Assignment: All of the data is to be copied word for word.

Dataset extract:
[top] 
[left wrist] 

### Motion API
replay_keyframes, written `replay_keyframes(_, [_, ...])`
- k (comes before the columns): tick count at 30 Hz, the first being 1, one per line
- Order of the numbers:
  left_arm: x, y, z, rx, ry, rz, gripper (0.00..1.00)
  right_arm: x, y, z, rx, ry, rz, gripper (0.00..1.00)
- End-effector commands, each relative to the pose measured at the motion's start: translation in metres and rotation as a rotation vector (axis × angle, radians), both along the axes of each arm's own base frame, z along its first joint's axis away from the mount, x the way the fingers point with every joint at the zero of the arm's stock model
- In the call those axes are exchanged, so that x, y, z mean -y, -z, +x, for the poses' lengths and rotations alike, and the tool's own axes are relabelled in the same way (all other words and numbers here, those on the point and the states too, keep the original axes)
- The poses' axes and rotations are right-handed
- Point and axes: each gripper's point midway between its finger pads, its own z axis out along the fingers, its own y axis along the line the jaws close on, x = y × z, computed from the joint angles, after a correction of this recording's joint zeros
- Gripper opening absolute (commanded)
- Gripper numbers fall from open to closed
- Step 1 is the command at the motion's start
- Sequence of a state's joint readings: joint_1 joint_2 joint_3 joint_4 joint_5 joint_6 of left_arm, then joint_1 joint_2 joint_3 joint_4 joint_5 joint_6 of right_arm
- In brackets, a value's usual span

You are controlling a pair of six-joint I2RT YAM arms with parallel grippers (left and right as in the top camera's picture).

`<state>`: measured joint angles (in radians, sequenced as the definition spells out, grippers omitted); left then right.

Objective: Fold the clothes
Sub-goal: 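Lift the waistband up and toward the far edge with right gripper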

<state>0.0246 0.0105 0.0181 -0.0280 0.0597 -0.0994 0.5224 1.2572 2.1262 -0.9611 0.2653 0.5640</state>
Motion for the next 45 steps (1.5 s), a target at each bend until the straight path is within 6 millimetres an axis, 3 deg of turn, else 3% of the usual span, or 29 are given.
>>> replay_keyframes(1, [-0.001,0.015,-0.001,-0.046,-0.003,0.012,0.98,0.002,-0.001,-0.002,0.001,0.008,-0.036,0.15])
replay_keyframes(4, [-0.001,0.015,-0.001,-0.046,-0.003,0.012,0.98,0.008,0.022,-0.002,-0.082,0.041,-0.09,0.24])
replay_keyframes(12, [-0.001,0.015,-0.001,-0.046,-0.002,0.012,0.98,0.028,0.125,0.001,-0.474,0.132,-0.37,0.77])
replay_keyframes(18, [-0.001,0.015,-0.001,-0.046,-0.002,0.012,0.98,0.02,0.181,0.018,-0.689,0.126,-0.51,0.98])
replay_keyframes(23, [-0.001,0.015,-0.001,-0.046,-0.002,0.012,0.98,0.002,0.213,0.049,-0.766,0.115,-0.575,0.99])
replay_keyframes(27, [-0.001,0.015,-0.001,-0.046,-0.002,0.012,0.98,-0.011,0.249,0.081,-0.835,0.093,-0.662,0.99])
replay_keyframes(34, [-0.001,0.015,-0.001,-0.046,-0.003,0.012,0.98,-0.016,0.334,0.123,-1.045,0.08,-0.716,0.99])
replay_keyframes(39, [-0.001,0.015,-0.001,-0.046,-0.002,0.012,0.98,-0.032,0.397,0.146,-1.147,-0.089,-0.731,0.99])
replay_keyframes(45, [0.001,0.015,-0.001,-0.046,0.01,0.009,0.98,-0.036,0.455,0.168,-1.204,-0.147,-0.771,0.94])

Task output:
[top] 
[left wrist] 

### Motion API
replay_keyframes, written `replay_keyframes(_, [_, ...])`
- k (comes before the columns): tick count at 30 Hz, the first being 1, one per line
- Order of the numbers:
  left_arm: x, y, z, rx, ry, rz, gripper (0.00..1.00)
  right_arm: x, y, z, rx, ry, rz, gripper (0.00..1.00)
- End-effector commands, each relative to the pose measured at the motion's start: translation in metres and rotation as a rotation vector (axis × angle, radians), both along the axes of each arm's own base frame, z along its first joint's axis away from the mount, x the way the fingers point with every joint at the zero of the arm's stock model
- In the call those axes are exchanged, so that x, y, z mean -y, -z, +x, for the poses' lengths and rotations alike, and the tool's own axes are relabelled in the same way (all other words and numbers here, those on the point and the states too, keep the original axes)
- The poses' axes and rotations are right-handed
- Point and axes: each gripper's point midway between its finger pads, its own z axis out along the fingers, its own y axis along the line the jaws close on, x = y × z, computed from the joint angles, after a correction of this recording's joint zeros
- Gripper opening absolute (commanded)
- Gripper numbers fall from open to closed
- Step 1 is the command at the motion's start
- Sequence of a state's joint readings: joint_1 joint_2 joint_3 joint_4 joint_5 joint_6 of left_arm, then joint_1 joint_2 joint_3 joint_4 joint_5 joint_6 of right_arm
- In brackets, a value's usual span

You are controlling a pair of six-joint I2RT YAM arms with parallel grippers (left and right as in the top camera's picture).

`<state>`: measured joint angles (in radians, sequenced as the definition spells out, grippers omitted); left then right.

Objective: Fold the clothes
Sub-goal: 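Lift the waistband up and toward the far edge with right gripper
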
<state>0.0246 0.0105 0.0181 -0.0280 0.0597 -0.0994 0.5224 1.2572 2.1262 -0.9611 0.2653 0.5640</state>
Motion for the next 45 steps (1.5 s), a target at each bend until the straight path is within 6 millimetres an axis, 3 deg of turn, else 3% of the usual span, or 29 are given.
>>> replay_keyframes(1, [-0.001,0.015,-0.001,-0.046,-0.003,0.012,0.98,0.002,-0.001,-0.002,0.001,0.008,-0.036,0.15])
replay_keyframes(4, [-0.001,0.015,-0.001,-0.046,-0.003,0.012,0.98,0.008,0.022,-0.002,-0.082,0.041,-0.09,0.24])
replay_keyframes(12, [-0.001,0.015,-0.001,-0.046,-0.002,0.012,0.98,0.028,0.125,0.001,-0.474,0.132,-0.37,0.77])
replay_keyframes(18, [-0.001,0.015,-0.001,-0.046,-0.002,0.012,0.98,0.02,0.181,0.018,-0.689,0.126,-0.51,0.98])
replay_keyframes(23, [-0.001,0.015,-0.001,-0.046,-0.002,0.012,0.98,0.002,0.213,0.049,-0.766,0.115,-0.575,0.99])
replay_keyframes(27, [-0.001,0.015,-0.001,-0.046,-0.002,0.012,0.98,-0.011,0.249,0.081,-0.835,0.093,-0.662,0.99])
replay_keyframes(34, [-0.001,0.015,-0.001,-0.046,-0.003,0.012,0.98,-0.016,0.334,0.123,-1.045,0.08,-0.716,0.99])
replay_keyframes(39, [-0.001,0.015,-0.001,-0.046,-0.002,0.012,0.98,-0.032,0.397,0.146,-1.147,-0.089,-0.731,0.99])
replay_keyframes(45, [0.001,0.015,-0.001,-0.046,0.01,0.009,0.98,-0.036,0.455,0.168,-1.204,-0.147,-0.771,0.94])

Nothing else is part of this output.